:: Your objective ::
Take the lines below from the first through the one that contains "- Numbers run" and copy them exactly.

:: Provided material ::
#####

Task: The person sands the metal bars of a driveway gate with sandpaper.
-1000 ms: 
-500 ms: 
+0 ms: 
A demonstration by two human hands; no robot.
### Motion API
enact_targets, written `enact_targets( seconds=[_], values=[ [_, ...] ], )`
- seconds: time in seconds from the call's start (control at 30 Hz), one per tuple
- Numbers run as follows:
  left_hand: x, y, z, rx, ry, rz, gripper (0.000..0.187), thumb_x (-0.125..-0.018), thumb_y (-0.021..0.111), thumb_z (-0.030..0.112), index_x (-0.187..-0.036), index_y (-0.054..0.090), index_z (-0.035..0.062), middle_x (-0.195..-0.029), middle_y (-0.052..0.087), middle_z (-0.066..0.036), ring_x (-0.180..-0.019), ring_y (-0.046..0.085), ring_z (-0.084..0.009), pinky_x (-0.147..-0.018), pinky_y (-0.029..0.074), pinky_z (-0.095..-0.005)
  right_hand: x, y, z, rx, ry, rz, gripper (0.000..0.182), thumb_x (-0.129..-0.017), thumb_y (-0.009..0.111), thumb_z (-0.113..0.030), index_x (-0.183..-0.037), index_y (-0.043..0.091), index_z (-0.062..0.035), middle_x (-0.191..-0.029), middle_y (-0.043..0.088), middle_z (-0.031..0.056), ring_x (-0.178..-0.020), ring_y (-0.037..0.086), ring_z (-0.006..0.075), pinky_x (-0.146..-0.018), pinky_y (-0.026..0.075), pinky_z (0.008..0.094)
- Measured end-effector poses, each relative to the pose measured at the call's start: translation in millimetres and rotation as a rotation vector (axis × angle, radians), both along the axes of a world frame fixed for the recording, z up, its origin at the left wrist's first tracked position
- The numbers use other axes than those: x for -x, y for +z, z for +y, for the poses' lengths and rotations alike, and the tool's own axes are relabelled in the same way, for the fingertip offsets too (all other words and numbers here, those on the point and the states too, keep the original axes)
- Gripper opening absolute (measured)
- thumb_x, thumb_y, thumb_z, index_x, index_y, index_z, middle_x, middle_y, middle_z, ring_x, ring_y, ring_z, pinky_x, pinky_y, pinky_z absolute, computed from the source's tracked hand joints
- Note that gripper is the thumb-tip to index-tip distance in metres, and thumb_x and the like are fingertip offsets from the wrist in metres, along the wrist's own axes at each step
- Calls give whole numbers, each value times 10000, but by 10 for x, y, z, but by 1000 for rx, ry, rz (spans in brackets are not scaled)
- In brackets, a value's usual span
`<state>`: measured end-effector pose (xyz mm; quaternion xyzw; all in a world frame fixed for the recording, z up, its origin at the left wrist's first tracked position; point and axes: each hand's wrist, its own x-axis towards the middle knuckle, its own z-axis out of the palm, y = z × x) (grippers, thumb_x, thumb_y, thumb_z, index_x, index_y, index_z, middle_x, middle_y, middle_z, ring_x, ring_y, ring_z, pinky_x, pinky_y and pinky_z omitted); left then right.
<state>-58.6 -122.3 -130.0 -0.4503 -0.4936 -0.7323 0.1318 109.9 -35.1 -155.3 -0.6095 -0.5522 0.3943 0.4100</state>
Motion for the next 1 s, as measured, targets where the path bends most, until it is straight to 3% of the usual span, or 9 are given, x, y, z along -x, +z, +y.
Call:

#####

:: Written answer ::
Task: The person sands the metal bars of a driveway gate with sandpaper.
-1000 ms: 
-500 ms: 
+0 ms: 
A demonstration by two human hands; no robot.
### Motion API
enact_targets, written `enact_targets( seconds=[_], values=[ [_, ...] ], )`
- seconds: time in seconds from the call's start (control at 30 Hz), one per tuple
- Numbers run as follows:

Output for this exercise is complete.